Rafah, uma tragédia em curso
A tragédia aumenta a cada dia que passa de um e do outro lado de Rafah, a fronteira entre a Faixa de Gaza e o Egipto que representa uma réstia de vida para dois milhões de palestinianos.
Por ali, por Rafah, poderiam entrar os camiões de ajuda humanitária, carregados com comida, medicamentos, combustível, muitos com o símbolo da ONU ou do Crescente Vermelho, que se acumulam há mais de dez dias, aguardando a abertura da fronteira e a garantia de cessar-fogo de Israel naquele ponto.
Por ali poderiam passar as jovens famílias de palestinianos que, no fundo, apenas querem que os filhos sobrevivam a uma tragédia anunciada, após sucessivos avisos e contagens decrescentes de Israel.
O regime de Abdel al-Sisi, porém, está disposto apenas a deixar passar os palestinianos com dupla cidadania, na esperança de que essas pessoas não queiram ficar no Egipto, mas que voem rapidamente do Cairo para a sua segunda pátria.
No fundo, o Egipto tem medo de importar, daquela fronteira, comandos do Hamas, quando na verdade muitos já actuam há anos fora da Faixa de Gaza. Tem medo do despertar em força da Irmandade Muçulmana, uma organização radical islâmica fundada naquele país em 1928 e que alimenta vários grupos terroristas, nomeadamente na península do Sinai, e de que o Hamas é apenas um herdeiro. Por isso manteve sempre fechada a fronteira em anteriores conflitos entre Gaza e Israel, em 2008 ou em 2014.
As fronteiras com Israel a norte, Erez, e a sul, Kerem Shalom, essas, permanecem fechadas e sob o controlo das forças militares israelitas.

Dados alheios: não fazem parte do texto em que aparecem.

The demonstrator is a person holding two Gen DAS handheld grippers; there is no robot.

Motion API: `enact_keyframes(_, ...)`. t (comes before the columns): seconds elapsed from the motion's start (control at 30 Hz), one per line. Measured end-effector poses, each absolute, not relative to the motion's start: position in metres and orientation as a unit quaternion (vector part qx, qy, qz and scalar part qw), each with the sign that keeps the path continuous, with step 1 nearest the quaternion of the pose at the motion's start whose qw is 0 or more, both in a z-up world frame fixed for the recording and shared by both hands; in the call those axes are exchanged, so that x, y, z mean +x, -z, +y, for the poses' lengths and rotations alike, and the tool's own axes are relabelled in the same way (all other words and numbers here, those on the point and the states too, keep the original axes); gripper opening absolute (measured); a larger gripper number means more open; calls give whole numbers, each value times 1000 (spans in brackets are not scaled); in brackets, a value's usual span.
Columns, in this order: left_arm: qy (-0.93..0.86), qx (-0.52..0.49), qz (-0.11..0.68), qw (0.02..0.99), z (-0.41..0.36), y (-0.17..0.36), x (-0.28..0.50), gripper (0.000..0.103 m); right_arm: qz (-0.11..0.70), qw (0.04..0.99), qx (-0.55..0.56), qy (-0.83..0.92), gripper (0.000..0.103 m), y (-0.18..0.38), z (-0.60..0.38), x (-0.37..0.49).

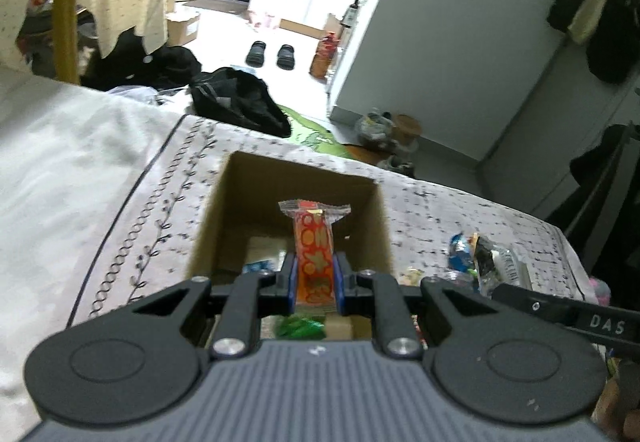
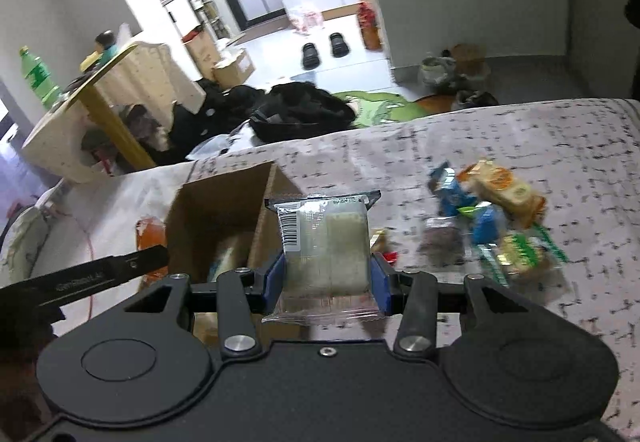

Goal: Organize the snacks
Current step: 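Carry both packs over the box and release them inside, then withdraw both tools from the box toward the snack pile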

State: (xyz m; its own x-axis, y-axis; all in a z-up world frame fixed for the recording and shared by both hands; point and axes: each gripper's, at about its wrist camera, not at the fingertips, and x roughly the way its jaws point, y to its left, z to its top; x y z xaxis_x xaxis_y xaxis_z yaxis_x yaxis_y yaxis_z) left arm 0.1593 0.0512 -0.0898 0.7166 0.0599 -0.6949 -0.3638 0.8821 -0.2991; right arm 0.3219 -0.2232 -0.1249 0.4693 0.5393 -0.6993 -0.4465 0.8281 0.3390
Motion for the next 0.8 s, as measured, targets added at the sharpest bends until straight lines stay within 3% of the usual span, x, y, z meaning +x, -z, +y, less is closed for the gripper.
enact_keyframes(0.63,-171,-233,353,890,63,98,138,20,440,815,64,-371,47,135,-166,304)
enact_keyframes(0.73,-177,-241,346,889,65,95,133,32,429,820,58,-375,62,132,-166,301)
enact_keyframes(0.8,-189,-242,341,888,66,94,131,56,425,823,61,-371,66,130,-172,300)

Emad Gad, porta-voz da coligação Free Current e um dos opositores de Sisi, defendia esta quarta-feira em entrevista à CBS que a única solução possível é a “abertura temporária da fronteira”, mesmo que isso signifique novos acampamentos de refugiados palestinianos.
Neste momento, o Egipto tem um papel fundamental na ajuda humanitária e não pode funcionar como tampão, atitude que tantas vezes condenamos na Europa perante a pressão migratória e, por exemplo, nas políticas do Reino Unido ou a resistência da Turquia. Perante a tragédia que se avoluma a cada dia que passa, não seria exigível ao mundo árabe outro tipo de solidariedade?
Esta quarta-feira, o Presidente norte-americano esteve cinco horas em Israel e, para além de reiterar a defesa da existência de dois Estados, advogou a necessidade premente de se abrir um corredor humanitário. Horas depois, fonte oficial do gabinete de Benjamin Netanyahu, citado pelo FT, anunciava que, “em linha com o pedido do Presidente Biden, Israel não irá impedir assistência humanitária a partir do Egipto, desde que seja apenas para comida, água e medicamentos para a população civil localizada no Sul da Faixa de Gaza e desde que esses bens não cheguem ao Hamas”.
O apoio humanitário aos que querem permanecer em Gaza é urgente e, em alguns casos, pode já ser tardio. O apoio a quem queira sair é imperioso.